**TASK OBJECTIVE:** Nothing but the lines from the one containing "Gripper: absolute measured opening" through the one containing "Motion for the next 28", both included, should be given again, each exactly as written below.

**Stored entries:**
──────────────────────────────

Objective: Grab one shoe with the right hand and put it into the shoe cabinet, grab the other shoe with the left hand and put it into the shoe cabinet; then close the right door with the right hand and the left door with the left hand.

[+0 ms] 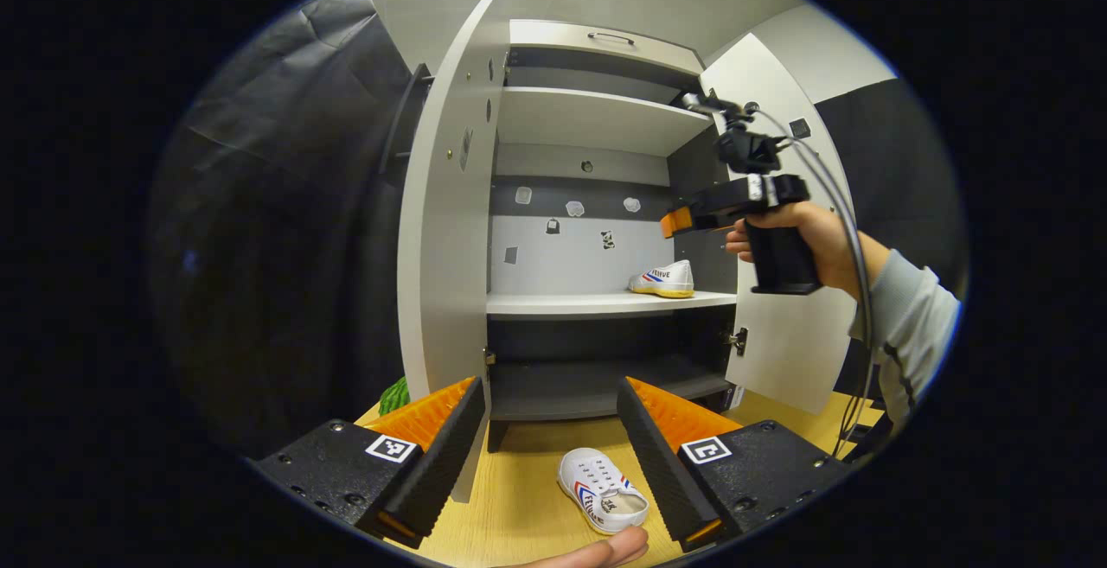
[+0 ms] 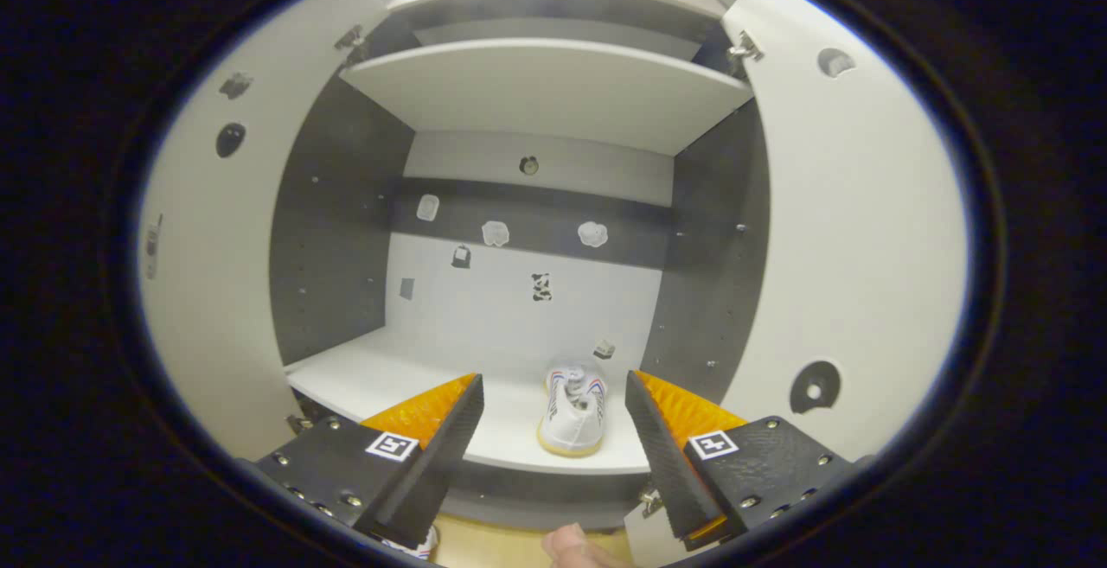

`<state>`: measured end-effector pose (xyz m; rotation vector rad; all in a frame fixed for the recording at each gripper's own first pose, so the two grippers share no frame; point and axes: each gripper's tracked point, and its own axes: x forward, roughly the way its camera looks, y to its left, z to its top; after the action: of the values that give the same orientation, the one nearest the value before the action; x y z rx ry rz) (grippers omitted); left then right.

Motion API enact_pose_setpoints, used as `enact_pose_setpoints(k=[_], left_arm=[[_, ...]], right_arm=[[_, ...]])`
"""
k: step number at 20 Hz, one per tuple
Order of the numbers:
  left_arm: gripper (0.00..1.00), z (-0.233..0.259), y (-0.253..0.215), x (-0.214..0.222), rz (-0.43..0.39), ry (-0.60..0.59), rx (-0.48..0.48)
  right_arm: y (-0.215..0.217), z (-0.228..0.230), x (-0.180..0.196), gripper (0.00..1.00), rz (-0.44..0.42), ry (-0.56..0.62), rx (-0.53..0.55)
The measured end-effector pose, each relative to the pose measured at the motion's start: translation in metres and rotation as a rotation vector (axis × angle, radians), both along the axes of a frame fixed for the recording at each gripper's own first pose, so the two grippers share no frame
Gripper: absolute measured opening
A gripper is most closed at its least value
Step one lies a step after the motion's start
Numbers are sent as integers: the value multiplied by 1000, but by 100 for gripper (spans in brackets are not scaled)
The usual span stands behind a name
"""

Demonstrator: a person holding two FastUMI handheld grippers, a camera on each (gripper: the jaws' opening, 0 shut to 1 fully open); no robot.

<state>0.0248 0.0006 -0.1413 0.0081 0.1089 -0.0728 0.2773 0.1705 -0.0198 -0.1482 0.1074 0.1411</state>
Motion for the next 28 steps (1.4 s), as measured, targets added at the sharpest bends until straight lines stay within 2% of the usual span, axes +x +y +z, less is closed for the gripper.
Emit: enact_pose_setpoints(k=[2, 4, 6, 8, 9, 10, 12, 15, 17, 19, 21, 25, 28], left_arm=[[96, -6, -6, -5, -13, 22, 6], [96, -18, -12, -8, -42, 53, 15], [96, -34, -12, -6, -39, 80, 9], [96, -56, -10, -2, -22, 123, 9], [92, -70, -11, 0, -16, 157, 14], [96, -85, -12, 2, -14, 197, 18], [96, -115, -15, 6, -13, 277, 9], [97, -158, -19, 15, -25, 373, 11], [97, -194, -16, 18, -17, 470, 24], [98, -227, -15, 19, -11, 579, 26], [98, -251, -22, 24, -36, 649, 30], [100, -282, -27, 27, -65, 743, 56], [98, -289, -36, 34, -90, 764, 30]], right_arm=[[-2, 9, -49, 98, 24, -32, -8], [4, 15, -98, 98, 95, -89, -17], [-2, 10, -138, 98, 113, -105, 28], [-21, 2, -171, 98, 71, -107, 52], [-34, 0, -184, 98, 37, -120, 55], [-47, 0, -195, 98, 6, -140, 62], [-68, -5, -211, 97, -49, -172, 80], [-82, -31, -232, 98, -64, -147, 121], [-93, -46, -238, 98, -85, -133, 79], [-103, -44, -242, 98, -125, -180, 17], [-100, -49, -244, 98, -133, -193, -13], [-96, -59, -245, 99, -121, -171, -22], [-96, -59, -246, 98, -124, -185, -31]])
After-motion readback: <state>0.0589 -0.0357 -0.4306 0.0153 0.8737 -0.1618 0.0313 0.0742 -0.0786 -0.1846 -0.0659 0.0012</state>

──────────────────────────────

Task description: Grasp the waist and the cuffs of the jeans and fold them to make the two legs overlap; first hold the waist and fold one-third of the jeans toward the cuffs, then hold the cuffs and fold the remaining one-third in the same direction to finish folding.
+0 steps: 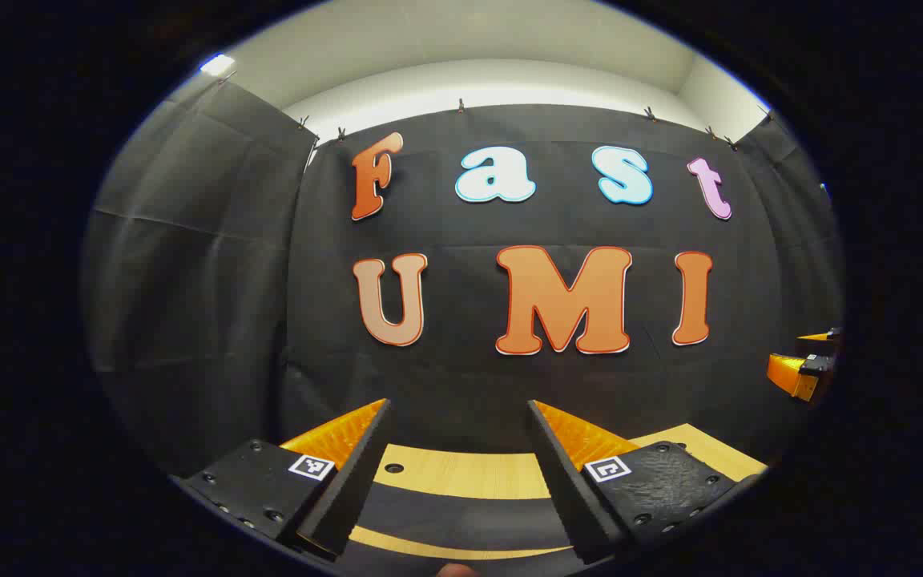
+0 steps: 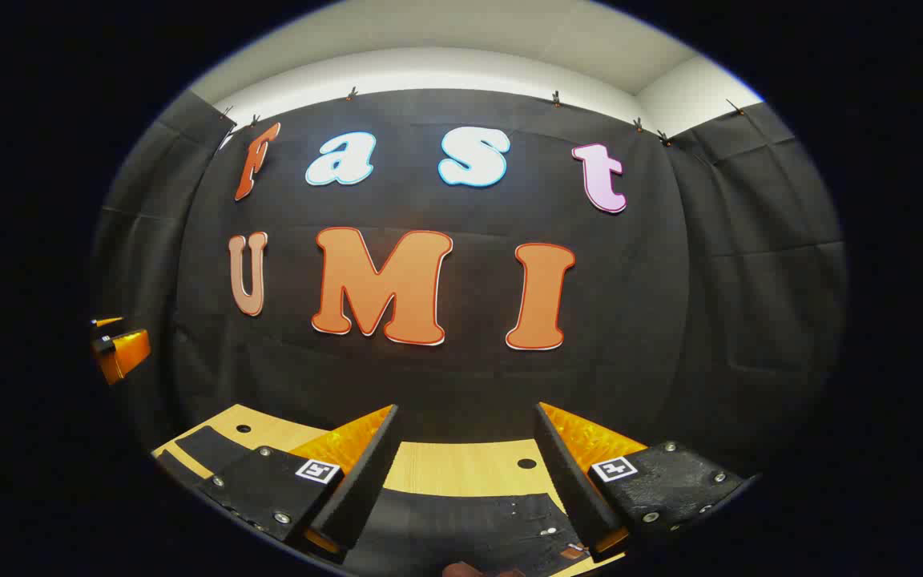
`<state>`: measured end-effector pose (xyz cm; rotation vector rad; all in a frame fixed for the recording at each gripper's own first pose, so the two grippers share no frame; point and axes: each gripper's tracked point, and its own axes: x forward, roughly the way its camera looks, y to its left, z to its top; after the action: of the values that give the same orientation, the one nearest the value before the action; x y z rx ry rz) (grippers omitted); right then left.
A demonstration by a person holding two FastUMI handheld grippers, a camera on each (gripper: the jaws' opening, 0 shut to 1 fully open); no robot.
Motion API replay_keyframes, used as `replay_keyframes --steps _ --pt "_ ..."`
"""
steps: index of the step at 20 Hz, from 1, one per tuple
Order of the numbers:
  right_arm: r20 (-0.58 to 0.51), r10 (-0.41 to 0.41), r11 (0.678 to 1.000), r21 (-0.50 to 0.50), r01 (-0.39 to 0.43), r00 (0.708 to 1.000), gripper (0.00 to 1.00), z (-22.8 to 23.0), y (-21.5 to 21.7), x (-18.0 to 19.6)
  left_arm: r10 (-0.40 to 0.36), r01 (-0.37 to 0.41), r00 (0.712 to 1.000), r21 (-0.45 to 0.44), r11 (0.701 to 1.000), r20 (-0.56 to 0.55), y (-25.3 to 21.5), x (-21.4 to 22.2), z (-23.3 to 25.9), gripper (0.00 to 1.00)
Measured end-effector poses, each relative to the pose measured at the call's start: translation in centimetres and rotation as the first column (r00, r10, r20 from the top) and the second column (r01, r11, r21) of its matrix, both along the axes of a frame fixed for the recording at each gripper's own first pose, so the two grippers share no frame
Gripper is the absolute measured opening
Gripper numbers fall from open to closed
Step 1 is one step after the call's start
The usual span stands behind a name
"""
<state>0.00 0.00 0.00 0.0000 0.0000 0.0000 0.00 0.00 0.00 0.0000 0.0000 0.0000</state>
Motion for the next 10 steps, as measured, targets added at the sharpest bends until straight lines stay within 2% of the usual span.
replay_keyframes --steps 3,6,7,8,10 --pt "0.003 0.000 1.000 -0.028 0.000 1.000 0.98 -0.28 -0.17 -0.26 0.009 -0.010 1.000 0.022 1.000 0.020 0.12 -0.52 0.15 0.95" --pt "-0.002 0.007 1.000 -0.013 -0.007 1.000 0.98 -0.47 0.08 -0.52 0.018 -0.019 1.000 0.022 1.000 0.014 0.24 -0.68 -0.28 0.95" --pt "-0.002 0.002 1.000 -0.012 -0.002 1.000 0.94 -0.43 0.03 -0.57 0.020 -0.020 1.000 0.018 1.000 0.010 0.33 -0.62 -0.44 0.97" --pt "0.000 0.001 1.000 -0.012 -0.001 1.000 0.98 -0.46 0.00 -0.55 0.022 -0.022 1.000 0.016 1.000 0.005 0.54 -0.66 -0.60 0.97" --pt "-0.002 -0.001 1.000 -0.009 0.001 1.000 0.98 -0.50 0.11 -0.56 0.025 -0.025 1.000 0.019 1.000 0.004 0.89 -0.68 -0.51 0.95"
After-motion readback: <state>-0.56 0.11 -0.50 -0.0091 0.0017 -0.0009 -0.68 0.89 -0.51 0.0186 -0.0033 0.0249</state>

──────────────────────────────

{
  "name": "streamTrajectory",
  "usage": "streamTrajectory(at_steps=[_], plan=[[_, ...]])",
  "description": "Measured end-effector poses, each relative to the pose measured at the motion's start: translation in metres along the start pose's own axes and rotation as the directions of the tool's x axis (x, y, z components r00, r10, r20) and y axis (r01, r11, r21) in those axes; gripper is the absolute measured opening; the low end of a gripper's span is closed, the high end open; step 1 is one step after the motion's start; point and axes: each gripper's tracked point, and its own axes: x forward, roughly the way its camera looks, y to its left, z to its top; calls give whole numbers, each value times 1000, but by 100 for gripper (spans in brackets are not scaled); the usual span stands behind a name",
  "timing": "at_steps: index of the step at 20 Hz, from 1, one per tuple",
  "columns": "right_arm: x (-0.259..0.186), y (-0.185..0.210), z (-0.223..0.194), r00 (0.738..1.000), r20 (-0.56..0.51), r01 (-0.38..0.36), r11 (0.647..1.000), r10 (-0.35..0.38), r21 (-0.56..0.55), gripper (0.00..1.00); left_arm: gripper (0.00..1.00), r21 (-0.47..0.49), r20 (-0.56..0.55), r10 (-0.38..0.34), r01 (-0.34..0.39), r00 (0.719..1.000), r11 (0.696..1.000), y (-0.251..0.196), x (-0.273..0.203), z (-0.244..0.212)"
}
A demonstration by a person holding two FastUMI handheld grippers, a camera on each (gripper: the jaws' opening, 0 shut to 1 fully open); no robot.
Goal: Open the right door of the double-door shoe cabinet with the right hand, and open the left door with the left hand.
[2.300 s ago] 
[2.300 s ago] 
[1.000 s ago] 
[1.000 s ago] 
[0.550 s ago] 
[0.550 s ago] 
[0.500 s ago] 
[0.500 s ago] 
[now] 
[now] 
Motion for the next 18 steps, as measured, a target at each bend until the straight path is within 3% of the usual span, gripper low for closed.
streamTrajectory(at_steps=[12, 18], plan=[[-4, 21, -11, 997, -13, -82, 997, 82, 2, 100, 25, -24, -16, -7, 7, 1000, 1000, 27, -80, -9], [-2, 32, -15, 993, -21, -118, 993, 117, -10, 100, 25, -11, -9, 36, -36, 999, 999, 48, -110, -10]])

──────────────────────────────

**SOLUTION FOR THIS TASK:**
Gripper: absolute measured opening
A gripper is most closed at its least value
Step one lies a step after the motion's start
Numbers are sent as integers: the value multiplied by 1000, but by 100 for gripper (spans in brackets are not scaled)
The usual span stands behind a name
"""

Demonstrator: a person holding two FastUMI handheld grippers, a camera on each (gripper: the jaws' opening, 0 shut to 1 fully open); no robot.

<state>0.0248 0.0006 -0.1413 0.0081 0.1089 -0.0728 0.2773 0.1705 -0.0198 -0.1482 0.1074 0.1411</state>
Motion for the next 28 steps (1.4 s), as measured, targets added at the sharpest bends until straight lines stay within 2% of the usual span, axes +x +y +z, less is closed for the gripper.

The answer has been given, and the exercise is complete.